My final day at Cannes started in the Lions Innovation area. This area is dedicated more to tech and data. The atmosphere was markedly different than in the other areas of the Festival. More collaborative, people sharing ideas and business concepts. There was a real energy in the area.
The first talk I went to was from Audi CMO Luca de Meo. For me, who is a fan of data and how it can help unlock insights and great creative, I found his talk hugely interesting.
Luca spoke about electric cars and how the people who wanted it, couldn’t afford it and the people who could afford didn’t want it. Without the data to tell them this they could create and launch a product in the wrong way.
He spoke a lot about people as well. And the types of people he’s putting together to work on the brand. In his words, in the future creative people won’t just play with words. They’ll play with numbers.
Audi AG are currently building what they call a content factory. A place where they create, curate and distribute stories of innovation or experience around the Audi brand. If our purchase decisions are driven by emotion, then sharing the DNA of the Audi brand with people who have the same interest, is a really important objective.
Finally, and in true Audi style they revealed their Mission to the Moon Project. Its their entry into the Google Lunar X Prize. Naturally it will have all wheel quattro technology.
Next up was a hugely entertaining talk by Jeff Goodby and Rich Silverstein of Goodby Silverstein & Partners. They are anarchic and hilarious individuals and it was amazing to see that their work for brands like Budweiser, Electric Arts & Sega were a direct representation of their personalities. One of the most engaging talks all week.

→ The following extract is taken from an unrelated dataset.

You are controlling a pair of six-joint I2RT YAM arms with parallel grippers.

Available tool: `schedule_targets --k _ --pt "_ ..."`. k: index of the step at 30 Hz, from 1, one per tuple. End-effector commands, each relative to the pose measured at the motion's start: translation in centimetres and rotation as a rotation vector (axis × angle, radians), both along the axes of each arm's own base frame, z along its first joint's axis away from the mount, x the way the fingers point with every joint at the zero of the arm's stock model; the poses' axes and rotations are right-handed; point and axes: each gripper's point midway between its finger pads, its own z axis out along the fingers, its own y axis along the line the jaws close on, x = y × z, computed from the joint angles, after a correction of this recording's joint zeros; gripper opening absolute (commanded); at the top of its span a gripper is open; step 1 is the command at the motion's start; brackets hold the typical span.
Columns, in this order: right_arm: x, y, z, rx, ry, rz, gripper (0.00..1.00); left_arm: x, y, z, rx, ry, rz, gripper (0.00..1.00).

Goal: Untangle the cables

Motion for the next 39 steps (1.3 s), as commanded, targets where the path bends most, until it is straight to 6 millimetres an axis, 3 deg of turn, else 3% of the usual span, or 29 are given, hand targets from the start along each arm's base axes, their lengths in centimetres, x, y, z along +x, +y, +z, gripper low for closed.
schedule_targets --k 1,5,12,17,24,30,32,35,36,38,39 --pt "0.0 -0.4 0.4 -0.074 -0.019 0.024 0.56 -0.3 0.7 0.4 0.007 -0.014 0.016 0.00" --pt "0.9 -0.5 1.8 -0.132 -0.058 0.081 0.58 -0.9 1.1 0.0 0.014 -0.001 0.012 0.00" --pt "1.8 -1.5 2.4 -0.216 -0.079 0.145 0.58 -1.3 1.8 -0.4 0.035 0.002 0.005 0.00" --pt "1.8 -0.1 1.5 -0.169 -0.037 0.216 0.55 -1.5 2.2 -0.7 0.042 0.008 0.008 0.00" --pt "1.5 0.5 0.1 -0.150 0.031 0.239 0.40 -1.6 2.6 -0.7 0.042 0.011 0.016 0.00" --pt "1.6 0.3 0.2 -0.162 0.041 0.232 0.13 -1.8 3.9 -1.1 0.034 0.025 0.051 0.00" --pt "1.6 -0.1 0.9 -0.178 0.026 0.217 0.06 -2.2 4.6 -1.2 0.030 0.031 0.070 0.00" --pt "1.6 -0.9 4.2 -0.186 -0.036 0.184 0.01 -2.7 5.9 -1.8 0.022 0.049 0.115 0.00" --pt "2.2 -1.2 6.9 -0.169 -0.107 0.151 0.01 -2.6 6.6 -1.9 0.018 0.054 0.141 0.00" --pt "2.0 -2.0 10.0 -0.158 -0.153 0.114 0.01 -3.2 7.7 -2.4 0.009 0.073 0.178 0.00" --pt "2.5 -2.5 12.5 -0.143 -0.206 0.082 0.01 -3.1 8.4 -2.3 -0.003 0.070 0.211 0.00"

Next on the main stage was Maurice Levy of Publicis and David Guetta. Maurice talked a lot of endorsements and David spoke about co-branding. It struck me that on the surface they were talking about the same thing but in reality there is a huge difference. To me, in traditional endorsement there’s often very little passion for the actual product. Co-branding, in the words of David Guetta, was partnering with a brand that will help him do what he can’t do alone. In the case of his partnership with Mumm they made the music video and he helped them sell Champagne. So both brands won. In Atomic Sport we talk a lot about brand/athlete fit and this has crystallised to me that an Athlete merely holding the product to the camera is not good enough anymore. There has to be a shared purpose.
Finally Heineken took the stage. A really honest and open presentation. They spoke a lot about making mistakes and how they learn from them.
They have a ten step ladder to work out the power of their campaigns. They went into some detail on them but for me, Number Four stood out for me and that was ‘Cliche’. Cliche to Heineken isn’t being corny, it’s conforming to the norms of the category. What they were fighting against was being generic and forgettable.
What was powerful about this talk is that it is very clear that they do believe in setting a creative framework for everything they do. This is smart because it sets the ground rules to do challenging work from their partners. They completely believe in the power of creativity and innovation.
A great talk and then they bought everyone in the audience a beer. No better to win hearts and minds!